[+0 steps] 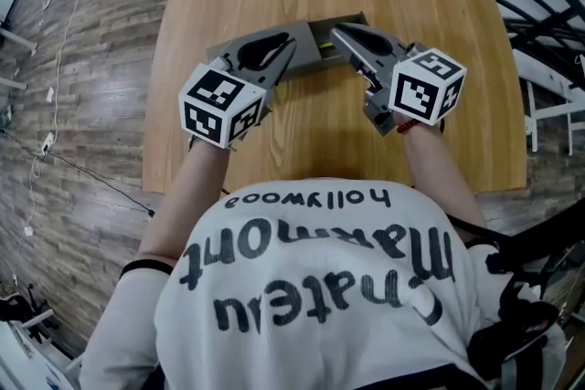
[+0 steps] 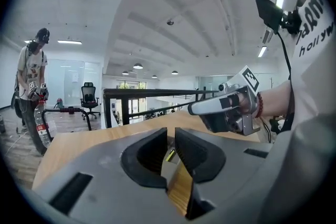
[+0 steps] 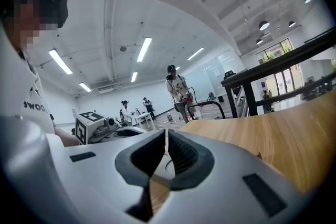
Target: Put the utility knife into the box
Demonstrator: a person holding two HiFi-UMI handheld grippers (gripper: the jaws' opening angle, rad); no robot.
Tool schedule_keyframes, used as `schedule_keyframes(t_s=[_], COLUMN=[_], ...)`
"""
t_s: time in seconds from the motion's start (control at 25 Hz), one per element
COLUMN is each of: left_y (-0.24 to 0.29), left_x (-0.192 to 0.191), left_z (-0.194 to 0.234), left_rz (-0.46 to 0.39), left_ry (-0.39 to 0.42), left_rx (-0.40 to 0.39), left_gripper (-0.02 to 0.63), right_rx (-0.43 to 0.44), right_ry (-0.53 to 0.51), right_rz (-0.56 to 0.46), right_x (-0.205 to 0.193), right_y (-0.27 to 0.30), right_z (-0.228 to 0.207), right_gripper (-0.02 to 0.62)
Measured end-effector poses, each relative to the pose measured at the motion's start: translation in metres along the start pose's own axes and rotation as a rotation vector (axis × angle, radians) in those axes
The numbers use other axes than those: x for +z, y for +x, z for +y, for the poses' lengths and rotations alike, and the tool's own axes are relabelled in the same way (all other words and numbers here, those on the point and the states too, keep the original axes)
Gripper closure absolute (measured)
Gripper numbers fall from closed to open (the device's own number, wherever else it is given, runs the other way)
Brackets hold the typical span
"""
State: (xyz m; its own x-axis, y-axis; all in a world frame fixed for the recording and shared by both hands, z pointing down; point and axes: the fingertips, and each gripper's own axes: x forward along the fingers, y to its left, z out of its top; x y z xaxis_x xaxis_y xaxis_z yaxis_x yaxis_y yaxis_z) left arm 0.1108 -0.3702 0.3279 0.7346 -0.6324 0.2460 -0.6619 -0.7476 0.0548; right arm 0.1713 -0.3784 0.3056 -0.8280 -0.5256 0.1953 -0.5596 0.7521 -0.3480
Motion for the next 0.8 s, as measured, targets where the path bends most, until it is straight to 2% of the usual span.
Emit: schedule_keyframes(t_s=[0.8], left_y=[0.002], left_x=[-0.012], left_z=[0.006], left_rz=[0.003], left_ry=[-0.015], left_rx=[0.006], left_gripper=[0.56], right_rx=[-0.019], right_ry=[0.018], right_rz=[0.014], right_x=[-0.004], right_y=[0.006], right_z=[-0.016], right_gripper=[0.575])
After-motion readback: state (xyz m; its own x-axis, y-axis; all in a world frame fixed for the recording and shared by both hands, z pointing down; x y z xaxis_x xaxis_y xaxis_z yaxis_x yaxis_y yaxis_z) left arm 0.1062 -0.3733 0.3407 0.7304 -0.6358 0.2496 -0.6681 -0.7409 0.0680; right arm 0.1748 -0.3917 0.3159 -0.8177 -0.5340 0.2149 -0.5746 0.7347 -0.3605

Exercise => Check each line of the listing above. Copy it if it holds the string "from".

Solution =>
t_s: time in seconds from the motion's start (control at 25 Hz), one per element
Gripper numbers fall from closed to open (the device's own number, wherever else it is given, runs the other way)

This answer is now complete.